# TASK PROMPT:
Starting with the first line, output the data exactly through to the end.

# DATASET EXCERPT:
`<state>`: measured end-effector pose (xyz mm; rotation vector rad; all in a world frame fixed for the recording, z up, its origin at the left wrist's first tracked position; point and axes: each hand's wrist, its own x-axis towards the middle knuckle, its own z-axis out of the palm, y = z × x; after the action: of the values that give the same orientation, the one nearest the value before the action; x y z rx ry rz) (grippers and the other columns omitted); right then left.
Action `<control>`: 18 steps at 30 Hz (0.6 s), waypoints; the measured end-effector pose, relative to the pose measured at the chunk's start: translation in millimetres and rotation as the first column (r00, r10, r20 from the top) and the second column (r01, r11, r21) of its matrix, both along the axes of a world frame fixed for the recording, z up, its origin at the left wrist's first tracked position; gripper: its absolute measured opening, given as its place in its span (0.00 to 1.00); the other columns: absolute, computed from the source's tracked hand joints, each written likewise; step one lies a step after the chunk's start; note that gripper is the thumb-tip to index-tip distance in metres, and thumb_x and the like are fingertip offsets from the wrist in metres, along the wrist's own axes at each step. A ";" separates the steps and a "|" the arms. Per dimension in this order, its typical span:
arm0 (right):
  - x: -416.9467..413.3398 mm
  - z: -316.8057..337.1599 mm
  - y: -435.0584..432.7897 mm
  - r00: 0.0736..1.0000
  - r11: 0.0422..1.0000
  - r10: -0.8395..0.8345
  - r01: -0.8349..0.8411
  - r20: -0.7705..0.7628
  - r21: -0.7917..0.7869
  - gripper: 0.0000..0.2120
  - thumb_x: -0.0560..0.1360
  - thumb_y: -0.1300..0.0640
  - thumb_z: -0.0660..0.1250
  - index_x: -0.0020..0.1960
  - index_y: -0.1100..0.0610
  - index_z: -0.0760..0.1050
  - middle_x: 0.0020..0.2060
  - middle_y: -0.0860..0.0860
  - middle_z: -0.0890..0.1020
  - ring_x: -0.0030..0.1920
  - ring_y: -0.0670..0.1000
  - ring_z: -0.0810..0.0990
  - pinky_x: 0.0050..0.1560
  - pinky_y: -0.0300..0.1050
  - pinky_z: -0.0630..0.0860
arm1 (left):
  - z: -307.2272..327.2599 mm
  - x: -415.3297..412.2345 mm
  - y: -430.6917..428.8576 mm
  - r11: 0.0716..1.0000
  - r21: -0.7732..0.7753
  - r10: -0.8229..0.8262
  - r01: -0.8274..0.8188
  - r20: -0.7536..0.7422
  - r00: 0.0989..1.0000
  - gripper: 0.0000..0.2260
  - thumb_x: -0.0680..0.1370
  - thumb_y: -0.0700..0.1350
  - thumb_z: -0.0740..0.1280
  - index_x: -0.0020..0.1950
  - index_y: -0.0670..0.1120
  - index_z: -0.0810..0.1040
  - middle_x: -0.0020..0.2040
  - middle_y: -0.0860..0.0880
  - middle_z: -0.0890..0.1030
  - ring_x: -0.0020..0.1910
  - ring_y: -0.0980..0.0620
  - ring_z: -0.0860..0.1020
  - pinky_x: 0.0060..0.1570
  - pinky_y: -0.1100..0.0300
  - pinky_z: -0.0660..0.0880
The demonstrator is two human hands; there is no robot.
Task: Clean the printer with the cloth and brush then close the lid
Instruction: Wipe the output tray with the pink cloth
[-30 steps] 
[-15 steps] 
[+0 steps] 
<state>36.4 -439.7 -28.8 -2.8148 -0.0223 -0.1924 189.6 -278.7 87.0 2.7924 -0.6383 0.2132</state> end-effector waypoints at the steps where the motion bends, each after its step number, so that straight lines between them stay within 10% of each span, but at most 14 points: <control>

# SOLUTION BELOW:
`<state>`: measured end-effector pose (xyz mm; rotation vector rad; all in a world frame fixed for the recording, z up, its origin at the left wrist's first tracked position; point and axes: each hand's wrist, its own x-axis towards the middle knuckle, its own z-axis out of the palm, y = z × x; after the action: of the values that give the same orientation, the one nearest the value before the action; x y z rx ry rz) (grippers and the other columns omitted); right then left.
Action `<control>`: 18 steps at 30 Hz (0.6 s), waypoints; the measured end-effector pose, relative to the pose measured at the chunk's start: translation in millimetres and rotation as the first column (r00, r10, r20 from the top) and the second column (r01, r11, r21) of its matrix, both along the axes of a world frame fixed for the recording, z up, its origin at the left wrist's first tracked position; gripper: its absolute measured opening, given as its place in its span (0.00 to 1.00); the other columns: absolute, computed from the source's tracked hand joints, each written likewise; step one lies a step after the chunk's start; note that gripper is the thumb-tip to index-tip distance in metres, and thumb_x and the like are fingertip offsets from the wrist in metres, along the wrist's own axes at each step. A ";" separates the steps and a "|" the arms. Per dimension in this order, its typical span:
arm0 (right):
  - x: -416.9467..413.3398 mm
  - z: -316.8057..337.1599 mm
  - y: -435.0584..432.7897 mm
  - r00: 0.0736..1.0000
  - r11: 0.0422..1.0000
  - r10: -0.8395..0.8345
  - r01: -0.8349..0.8411
  - r20: -0.7705..0.7628
  - r21: -0.7917..0.7869
  - gripper: 0.0000..0.2120
  - thumb_x: -0.0560..0.1360
  - thumb_y: -0.1300..0.0640
  - thumb_z: -0.0660..0.1250
  - index_x: -0.0020..0.1960
  - index_y: -0.1100..0.0610
  - index_z: -0.0760..0.1050
  - middle_x: 0.0020..0.2060
  - middle_y: -0.0860..0.0860
  - middle_z: -0.0890..0.1020
  - ring_x: -0.0030..0.1920
  - ring_y: -0.0670..0.1000
  - ring_z: -0.0810..0.0990
  - pinky_x: 0.0050..0.1560
  - pinky_y: -0.0300..0.1050
  - pinky_z: -0.0630..0.0860
arm1 (left):
  - z: -307.2272..327.2599 mm
  - x: -415.3297..412.2345 mm
  - y: -430.6917..428.8576 mm
  - r11: 0.0716..1.0000
  - r21: -0.7732..0.7753
  - r10: -0.8229..0.8262
  - r01: -0.8274..0.8188
  - r20: -0.7536..0.7422
  - r00: 0.0989..1.0000
  - gripper: 0.0000..0.2260
  - thumb_x: -0.0680..0.1370
  - thumb_y: -0.0700..0.1350
  - thumb_z: -0.0740..0.1280
  - index_x: -0.0020..0.1950
  - index_y: -0.0670..0.1120
  - index_z: -0.0810..0.1040
  - middle_x: -0.0020..0.2040
  - middle_y: -0.0860..0.0880
  - middle_z: -0.0890..0.1030
  - ring_x: -0.0020..0.1910
  - ring_y: -0.0980..0.0620
  - ring_z: -0.0860..0.1020
  - pinky_x: 0.0060..0.1570
  - pinky_y: -0.1100..0.0300
  - pinky_z: -0.0660..0.0880
The demonstrator is two human hands; there is no robot.
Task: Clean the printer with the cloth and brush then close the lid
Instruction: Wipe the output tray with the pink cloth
[-30 steps] 
[-15 steps] 
[+0 steps] 
<state>36.4 -439.7 -28.8 -2.8148 -0.0223 -0.1924 189.6 -278.7 87.0 2.7924 -0.6383 0.2132</state> end-effector waypoints at the steps where the motion bends, each after its step number, so that straight lines between them stay within 10% of each span, but at most 14 points: <control>

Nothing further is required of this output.